Нынешний день получился у мистера Уайта хлопотным. Пришлось демонтировать ветровой генератор и теперь часть его кожуха была уже наспех приторочена четырьмя скобами к камину гостиной. Заряда его аккумулятора хватало на то, чтобы обеспечить всех светом двенадцативаттной лампочки часов примерно на сто.
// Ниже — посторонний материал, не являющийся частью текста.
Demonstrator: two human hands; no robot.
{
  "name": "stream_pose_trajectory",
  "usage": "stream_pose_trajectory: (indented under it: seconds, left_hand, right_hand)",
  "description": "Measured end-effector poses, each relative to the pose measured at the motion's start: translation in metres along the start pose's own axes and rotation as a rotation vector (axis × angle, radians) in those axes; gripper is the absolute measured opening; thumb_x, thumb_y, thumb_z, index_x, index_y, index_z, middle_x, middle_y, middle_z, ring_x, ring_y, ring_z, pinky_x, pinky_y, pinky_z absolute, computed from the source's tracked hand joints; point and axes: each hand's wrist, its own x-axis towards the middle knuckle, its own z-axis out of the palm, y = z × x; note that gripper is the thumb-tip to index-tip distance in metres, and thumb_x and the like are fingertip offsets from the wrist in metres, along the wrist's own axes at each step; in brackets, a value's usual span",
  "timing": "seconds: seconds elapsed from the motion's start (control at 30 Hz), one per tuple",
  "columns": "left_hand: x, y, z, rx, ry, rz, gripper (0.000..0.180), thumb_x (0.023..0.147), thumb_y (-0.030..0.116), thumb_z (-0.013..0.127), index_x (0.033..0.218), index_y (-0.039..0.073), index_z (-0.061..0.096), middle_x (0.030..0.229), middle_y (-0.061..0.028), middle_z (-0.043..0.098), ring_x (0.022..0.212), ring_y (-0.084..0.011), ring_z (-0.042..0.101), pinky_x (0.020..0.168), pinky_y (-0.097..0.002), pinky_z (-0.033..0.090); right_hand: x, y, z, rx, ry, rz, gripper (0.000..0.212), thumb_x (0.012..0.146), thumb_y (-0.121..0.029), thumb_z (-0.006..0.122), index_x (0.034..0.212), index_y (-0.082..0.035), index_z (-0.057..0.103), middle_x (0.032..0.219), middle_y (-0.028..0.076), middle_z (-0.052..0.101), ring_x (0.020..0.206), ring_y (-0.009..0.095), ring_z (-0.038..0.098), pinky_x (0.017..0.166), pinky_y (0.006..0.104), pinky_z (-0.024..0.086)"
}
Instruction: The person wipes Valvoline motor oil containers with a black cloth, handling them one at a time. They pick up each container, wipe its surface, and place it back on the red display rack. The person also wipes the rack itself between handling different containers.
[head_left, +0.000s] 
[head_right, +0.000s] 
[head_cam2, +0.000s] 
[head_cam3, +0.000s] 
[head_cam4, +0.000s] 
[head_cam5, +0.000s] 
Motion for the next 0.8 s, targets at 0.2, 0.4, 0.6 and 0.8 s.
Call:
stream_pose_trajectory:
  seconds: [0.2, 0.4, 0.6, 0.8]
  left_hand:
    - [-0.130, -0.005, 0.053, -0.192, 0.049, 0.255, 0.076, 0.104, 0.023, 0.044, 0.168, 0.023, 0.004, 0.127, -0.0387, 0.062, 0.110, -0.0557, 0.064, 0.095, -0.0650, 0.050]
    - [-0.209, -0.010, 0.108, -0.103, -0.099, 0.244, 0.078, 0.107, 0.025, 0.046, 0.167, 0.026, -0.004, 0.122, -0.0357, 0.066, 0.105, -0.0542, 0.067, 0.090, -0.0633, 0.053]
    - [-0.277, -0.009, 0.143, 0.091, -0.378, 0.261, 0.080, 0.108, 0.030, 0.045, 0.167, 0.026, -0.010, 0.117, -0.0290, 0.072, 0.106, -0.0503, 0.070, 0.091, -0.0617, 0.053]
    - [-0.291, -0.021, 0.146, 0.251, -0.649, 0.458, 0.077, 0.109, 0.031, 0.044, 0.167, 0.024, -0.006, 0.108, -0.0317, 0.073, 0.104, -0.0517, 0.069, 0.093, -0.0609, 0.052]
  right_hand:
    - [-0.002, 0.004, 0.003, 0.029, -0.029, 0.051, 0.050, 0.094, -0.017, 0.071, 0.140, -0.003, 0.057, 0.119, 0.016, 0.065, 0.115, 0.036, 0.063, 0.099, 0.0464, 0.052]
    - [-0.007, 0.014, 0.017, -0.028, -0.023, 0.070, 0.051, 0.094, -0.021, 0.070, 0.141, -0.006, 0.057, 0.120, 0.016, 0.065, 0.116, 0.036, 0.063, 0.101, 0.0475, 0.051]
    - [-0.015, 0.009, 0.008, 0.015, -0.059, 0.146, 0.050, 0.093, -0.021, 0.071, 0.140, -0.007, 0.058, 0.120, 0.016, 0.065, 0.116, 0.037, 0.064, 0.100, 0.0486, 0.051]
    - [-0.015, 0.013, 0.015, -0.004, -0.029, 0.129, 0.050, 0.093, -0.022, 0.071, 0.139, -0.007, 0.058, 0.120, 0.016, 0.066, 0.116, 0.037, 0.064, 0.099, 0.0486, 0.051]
Составленный мистером Уайтом список выглядел так:
Нэнси и с ней жеребчик, но не ее.
Фризская корова с бычком — то же самое.
Нелли и поросенок — то же самое.
Индюшка-наседка и гнездо с еще не высиженными яйцами.
Такая же курица.
Такая же утка.
Овца-ярочка и годовалый барашек.
Алмазная и Кроха (берем с фермы).
Домовуха.
Титси, надо полагать.
Отдельный вопрос: какая нужна голубка. Думаю, настоящая домашняя, иначе она, отыскав себе ветку, так на ней сидеть и останется, а назад не вернется. И еще ей понадобится самец — или опять же яйца.
Так ли уж нужны крысы?
То же касается и мышей.
Как насчет блох?
Годятся ли на что-либо вши?
Летучие мыши…
Впрочем, если бы я привел здесь весь список, то наверняка нагнал бы на вас скуку. Список этот занял пятнадцать страниц ин-фолио и содержал такие раритеты, как божьи коровки — для подъедания тли; стрекозы — для подъедания кокцидов; чайки — для подъедания долгоножек; землеройки — для подъедания слизней; и горностаи — для подъедания кроликов. Если бы мистера Уайта спросили, откуда могут взяться перечисленные в его списке вредители, он ответил бы: всегда существует риск, что кто-нибудь из них незаметно пролезет в Ковчег и поедет в нем зайцем. И возможно, добавил бы, что, пожалуй, и сам взял бы с собой кого-нибудь из них — дабы другим неповадно было плодиться.
В списке, составленном миссис О’Каллахан, значились:
Мистер Уайт.
Мики.
Титсси.
Домоуха.
Нэнси.
Нэли.
Мэги.
Алмазня.
Кроха.
Ипископ.
Все это были — если не считать первых двух и последнего — имена обитавших на ферме животных. Епископа мистер Уайт решительным образом вычеркнул.
Список Микки был и вовсе простым:
— По-вашему, табак это животное?
Микки принял вид виноватый, но неуступчивый. Как обычно.
— Сколько вы его выкуриваете в неделю?
— Четыре унции.
— Стало быть, чтобы вам хватило его лет на двадцать, придется прихватить двести фунтов с хвостиком. Вы знаете, во что это обойдется?
— В пару фунтов стерлингов.
— Это обойдется, — сообщил мистер Уайт, торопливо помножив на полях своего списка 240 на 16, — ровно в сто девяносто два фунта стерлингов, считая по шиллингу за унцию, а по такой цене вы его нигде не купите.